#### TASK GOAL
Exactly retype the lines of the material from its first line to the line with "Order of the", including both.

#### RECORDS FOR THE EXERCISE
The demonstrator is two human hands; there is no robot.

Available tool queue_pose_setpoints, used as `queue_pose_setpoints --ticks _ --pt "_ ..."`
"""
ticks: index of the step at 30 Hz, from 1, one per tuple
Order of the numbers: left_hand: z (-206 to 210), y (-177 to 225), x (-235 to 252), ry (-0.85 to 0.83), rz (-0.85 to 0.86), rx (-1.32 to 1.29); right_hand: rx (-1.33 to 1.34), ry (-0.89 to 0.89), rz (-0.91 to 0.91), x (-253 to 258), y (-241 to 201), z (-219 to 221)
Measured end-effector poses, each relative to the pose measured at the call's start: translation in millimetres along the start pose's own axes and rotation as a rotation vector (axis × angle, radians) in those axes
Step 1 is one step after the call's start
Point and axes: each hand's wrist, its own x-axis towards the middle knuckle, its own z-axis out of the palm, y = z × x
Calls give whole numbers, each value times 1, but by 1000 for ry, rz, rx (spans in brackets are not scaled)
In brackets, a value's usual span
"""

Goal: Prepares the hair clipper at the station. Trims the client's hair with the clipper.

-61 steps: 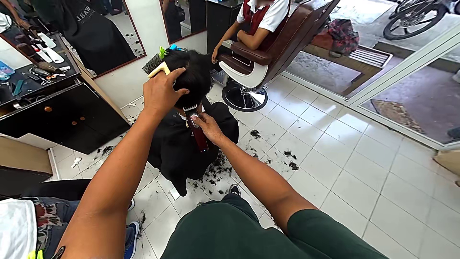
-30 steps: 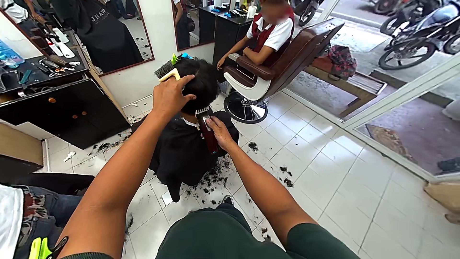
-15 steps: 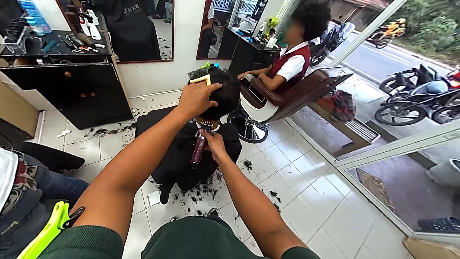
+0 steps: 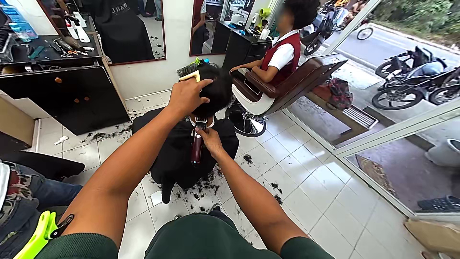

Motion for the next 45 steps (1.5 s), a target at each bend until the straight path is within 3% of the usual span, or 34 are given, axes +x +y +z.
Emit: queue_pose_setpoints --ticks 2,6,11,16,21,26,31,35,41,45 --pt "0 1 0 -6 -5 6 65 -22 0 2 4 -3" --pt "1 3 -2 4 -10 -11 74 -13 -237 -3 6 -12" --pt "-1 6 -2 -17 -52 16 18 -108 -3 1 8 -31" --pt "3 11 -2 17 -64 56 73 -153 -295 8 18 -44" --pt "1 20 -3 6 -128 104 29 -251 -92 23 21 -62" --pt "1 34 -4 -12 -215 142 109 -313 -304 23 19 -75" --pt "-1 49 -3 -28 -295 194 54 -439 -62 39 24 -90" --pt "-2 65 -3 -53 -391 224 255 -520 -221 37 24 -94" --pt "3 89 -9 42 -395 300 100 -575 -94 56 36 -106" --pt "16 99 -4 26 -442 381 169 -590 -218 58 35 -105"
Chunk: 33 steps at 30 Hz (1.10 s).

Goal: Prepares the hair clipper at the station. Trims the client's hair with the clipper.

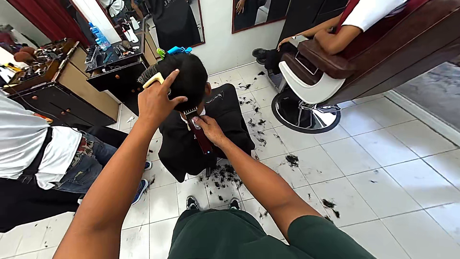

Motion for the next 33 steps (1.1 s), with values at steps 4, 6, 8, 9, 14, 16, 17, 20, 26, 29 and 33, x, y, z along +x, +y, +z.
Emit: queue_pose_setpoints --ticks 4,6,8,9,14,16,17,20,26,29,33 --pt "1 9 3 -40 -78 31 -37 -7 96 8 1 -3" --pt "-1 9 2 -52 -89 45 -7 -10 67 10 3 -2" --pt "0 9 2 -52 -97 47 56 -5 -45 7 4 2" --pt "0 9 3 -54 -106 49 64 -10 -82 6 3 2" --pt "0 10 3 -50 -127 50 -18 -44 107 9 2 -8" --pt "0 10 4 -46 -126 52 77 -64 56 11 2 -10" --pt "1 10 4 -50 -131 48 119 -85 12 11 0 -13" --pt "1 11 4 -65 -147 18 86 -153 34 13 -5 -29" --pt "3 10 4 -51 -153 25 62 -263 126 34 2 -62" --pt "3 10 6 -64 -166 43 56 -287 117 44 -1 -70" --pt "4 10 5 -50 -173 15 108 -311 -2 48 2 -72"
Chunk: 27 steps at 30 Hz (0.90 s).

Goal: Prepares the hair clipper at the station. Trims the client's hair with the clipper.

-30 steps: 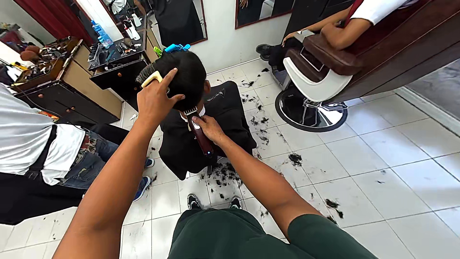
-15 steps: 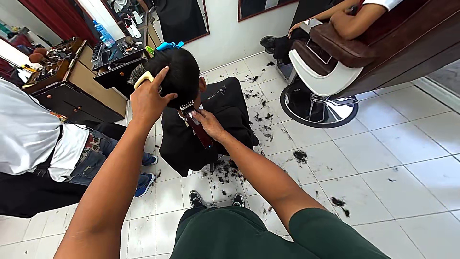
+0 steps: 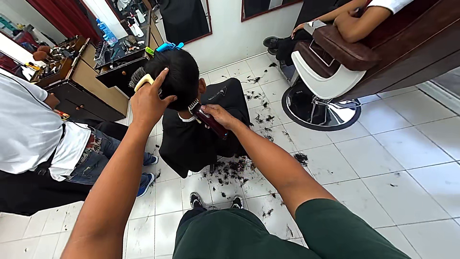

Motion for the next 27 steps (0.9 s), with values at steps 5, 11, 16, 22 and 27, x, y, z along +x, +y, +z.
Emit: queue_pose_setpoints --ticks 5,11,16,22,27 --pt "35 8 -54 419 209 -373 71 47 41 -45 14 -6" --pt "63 38 -46 -525 258 -928 599 340 82 -132 77 17" --pt "109 49 -22 -625 62 -1045 650 455 218 -197 93 22" --pt "115 75 -22 -419 -86 -1274 714 421 183 -224 88 -26" --pt "93 82 -65 541 52 -842 585 257 332 -221 79 -107"
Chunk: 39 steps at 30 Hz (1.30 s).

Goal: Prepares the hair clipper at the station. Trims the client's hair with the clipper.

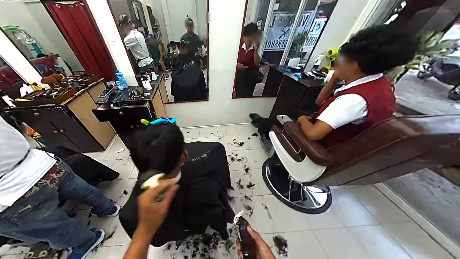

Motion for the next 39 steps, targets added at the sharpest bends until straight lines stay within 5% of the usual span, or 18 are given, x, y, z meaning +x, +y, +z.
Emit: queue_pose_setpoints --ticks 2,5,13,19,21,25,28,31,36,39 --pt "-12 3 1 346 -149 123 -1 -9 22 3 -27 -22" --pt "-15 -12 11 579 -479 102 -92 -31 76 14 -62 -53" --pt "28 -47 8 459 -540 268 -204 -127 150 78 -110 -59" --pt "49 -40 -28 654 -697 311 -260 -227 253 106 -132 -48" --pt "57 -20 -31 525 -598 417 -301 -258 297 110 -146 -47" --pt "84 20 -5 -114 -610 300 -368 -365 378 132 -171 -69" --pt "97 19 15 9 -556 118 -410 -395 359 143 -179 -76" --pt "87 13 23 -193 -811 130 -420 -363 340 134 -176 -71" --pt "65 8 14 -45 -630 -139 -381 -296 294 116 -134 -33" --pt "42 8 0 -348 -798 -40 -300 -263 259 94 -101 3"
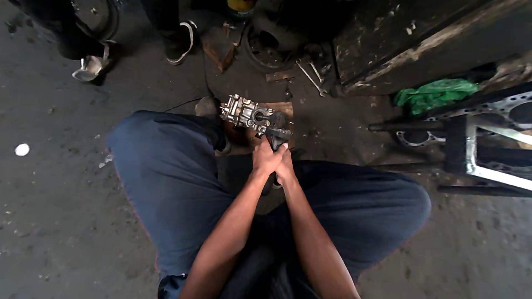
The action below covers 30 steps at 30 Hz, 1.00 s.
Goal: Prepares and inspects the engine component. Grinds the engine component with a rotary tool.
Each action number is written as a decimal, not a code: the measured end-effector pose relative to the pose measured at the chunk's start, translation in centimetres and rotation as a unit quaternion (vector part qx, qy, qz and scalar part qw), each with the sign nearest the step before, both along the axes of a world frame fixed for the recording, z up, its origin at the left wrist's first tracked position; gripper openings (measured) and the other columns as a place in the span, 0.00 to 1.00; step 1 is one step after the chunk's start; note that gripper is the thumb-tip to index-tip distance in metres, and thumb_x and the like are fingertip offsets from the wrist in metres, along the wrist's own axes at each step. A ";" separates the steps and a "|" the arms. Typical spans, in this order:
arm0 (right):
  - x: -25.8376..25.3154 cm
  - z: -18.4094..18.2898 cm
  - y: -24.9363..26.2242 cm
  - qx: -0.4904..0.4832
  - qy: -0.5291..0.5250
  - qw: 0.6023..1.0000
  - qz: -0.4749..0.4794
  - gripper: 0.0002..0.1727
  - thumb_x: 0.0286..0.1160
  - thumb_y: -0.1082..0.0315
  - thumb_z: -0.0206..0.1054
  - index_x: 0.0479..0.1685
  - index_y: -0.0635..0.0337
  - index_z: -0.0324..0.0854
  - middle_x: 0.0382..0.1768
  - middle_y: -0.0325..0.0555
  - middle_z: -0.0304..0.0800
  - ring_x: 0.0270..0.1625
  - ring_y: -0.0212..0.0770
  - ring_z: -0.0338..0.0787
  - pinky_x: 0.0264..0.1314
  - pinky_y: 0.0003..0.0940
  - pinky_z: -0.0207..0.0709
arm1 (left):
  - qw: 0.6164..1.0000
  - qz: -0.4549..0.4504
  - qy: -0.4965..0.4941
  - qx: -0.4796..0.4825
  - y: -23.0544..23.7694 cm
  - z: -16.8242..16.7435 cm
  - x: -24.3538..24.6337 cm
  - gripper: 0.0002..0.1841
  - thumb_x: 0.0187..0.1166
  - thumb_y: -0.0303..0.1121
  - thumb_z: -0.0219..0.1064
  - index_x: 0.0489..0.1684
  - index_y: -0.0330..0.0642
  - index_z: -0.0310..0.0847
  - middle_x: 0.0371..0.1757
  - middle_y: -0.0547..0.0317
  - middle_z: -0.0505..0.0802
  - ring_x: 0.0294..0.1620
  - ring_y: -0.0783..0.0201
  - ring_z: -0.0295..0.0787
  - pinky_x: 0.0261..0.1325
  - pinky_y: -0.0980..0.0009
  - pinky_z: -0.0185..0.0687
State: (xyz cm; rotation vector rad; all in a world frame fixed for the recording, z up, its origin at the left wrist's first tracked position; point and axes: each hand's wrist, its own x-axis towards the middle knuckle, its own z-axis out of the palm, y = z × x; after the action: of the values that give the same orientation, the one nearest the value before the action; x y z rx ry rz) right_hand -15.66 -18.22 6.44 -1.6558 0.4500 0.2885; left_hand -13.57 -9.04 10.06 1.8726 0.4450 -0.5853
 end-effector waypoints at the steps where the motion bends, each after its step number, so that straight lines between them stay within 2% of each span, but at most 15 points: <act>1: -0.1 0.2 -0.1 0.007 -0.003 1.000 -0.002 0.23 0.78 0.70 0.69 0.70 0.67 0.73 0.54 0.52 0.89 0.57 0.37 0.90 0.63 0.34 0.85 | 1.000 -0.001 -0.001 -0.001 -0.1 0.2 -0.1 0.36 0.77 0.57 0.72 0.75 0.38 0.74 0.56 0.42 0.93 0.62 0.46 0.90 0.68 0.43 0.83; 6: -0.5 0.9 -0.8 0.022 -0.010 1.000 -0.004 0.19 0.76 0.72 0.70 0.64 0.67 0.76 0.49 0.50 0.90 0.52 0.34 0.91 0.59 0.32 0.86 | 1.000 -0.009 -0.003 0.003 -0.6 1.0 -0.5 0.35 0.78 0.56 0.72 0.74 0.38 0.74 0.53 0.43 0.93 0.59 0.47 0.91 0.66 0.44 0.84; 12: -0.9 1.7 -1.3 0.032 -0.013 0.999 -0.002 0.24 0.71 0.72 0.72 0.66 0.67 0.75 0.50 0.50 0.90 0.52 0.35 0.91 0.58 0.32 0.87 | 1.000 -0.012 -0.006 0.000 -0.9 1.6 -0.9 0.35 0.78 0.56 0.71 0.73 0.37 0.74 0.53 0.43 0.93 0.59 0.48 0.91 0.66 0.45 0.84; 18: -0.8 1.2 -1.3 0.059 0.006 0.998 -0.018 0.22 0.76 0.72 0.68 0.68 0.68 0.73 0.49 0.51 0.90 0.50 0.36 0.91 0.57 0.34 0.87 | 1.000 -0.030 0.005 0.010 -1.0 1.4 -0.5 0.35 0.80 0.57 0.69 0.77 0.38 0.72 0.56 0.41 0.92 0.62 0.46 0.90 0.68 0.43 0.83; 22: -0.4 0.4 -0.9 0.070 0.002 0.997 -0.021 0.21 0.75 0.71 0.70 0.66 0.67 0.74 0.47 0.50 0.90 0.49 0.36 0.92 0.56 0.34 0.88 | 1.000 -0.020 0.003 0.011 -0.9 0.7 -0.1 0.33 0.80 0.55 0.69 0.75 0.39 0.74 0.54 0.42 0.93 0.60 0.46 0.91 0.66 0.44 0.83; 25: -0.3 0.2 -0.8 0.078 0.011 0.996 -0.029 0.21 0.78 0.70 0.68 0.68 0.66 0.74 0.49 0.51 0.90 0.51 0.37 0.91 0.57 0.34 0.87 | 0.999 -0.024 0.006 0.022 -0.9 0.5 0.1 0.34 0.80 0.56 0.69 0.75 0.38 0.74 0.55 0.42 0.93 0.61 0.45 0.90 0.66 0.43 0.83; 30: -0.3 -0.4 -0.6 0.081 0.004 0.996 -0.041 0.20 0.77 0.70 0.67 0.66 0.65 0.74 0.47 0.51 0.89 0.49 0.37 0.91 0.55 0.35 0.87 | 0.999 -0.018 0.007 0.029 -1.0 0.2 0.2 0.34 0.79 0.57 0.69 0.75 0.39 0.74 0.54 0.42 0.93 0.59 0.45 0.91 0.64 0.42 0.84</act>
State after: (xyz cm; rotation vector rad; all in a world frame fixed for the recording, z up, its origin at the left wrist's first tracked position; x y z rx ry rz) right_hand -15.93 -18.78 6.08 -1.4756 0.4864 0.2647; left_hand -13.38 -10.04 10.24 1.9359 0.4423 -0.6160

#### ANSWER SPACE
The demonstrator is two human hands; there is no robot.

Available tool queue_pose_setpoints, used as `queue_pose_setpoints --ticks _ --pt "_ ..."`
"""
ticks: index of the step at 30 Hz, from 1, one per tuple
Order of the numbers: left_hand: z (-206 to 210), y (-177 to 225), x (-235 to 252), ry (-0.85 to 0.83), rz (-0.85 to 0.86), rx (-1.32 to 1.29); right_hand: rx (-1.33 to 1.34), ry (-0.89 to 0.89), rz (-0.91 to 0.91), x (-253 to 258), y (-241 to 201), z (-219 to 221)

What was requested is fully covered by this answer.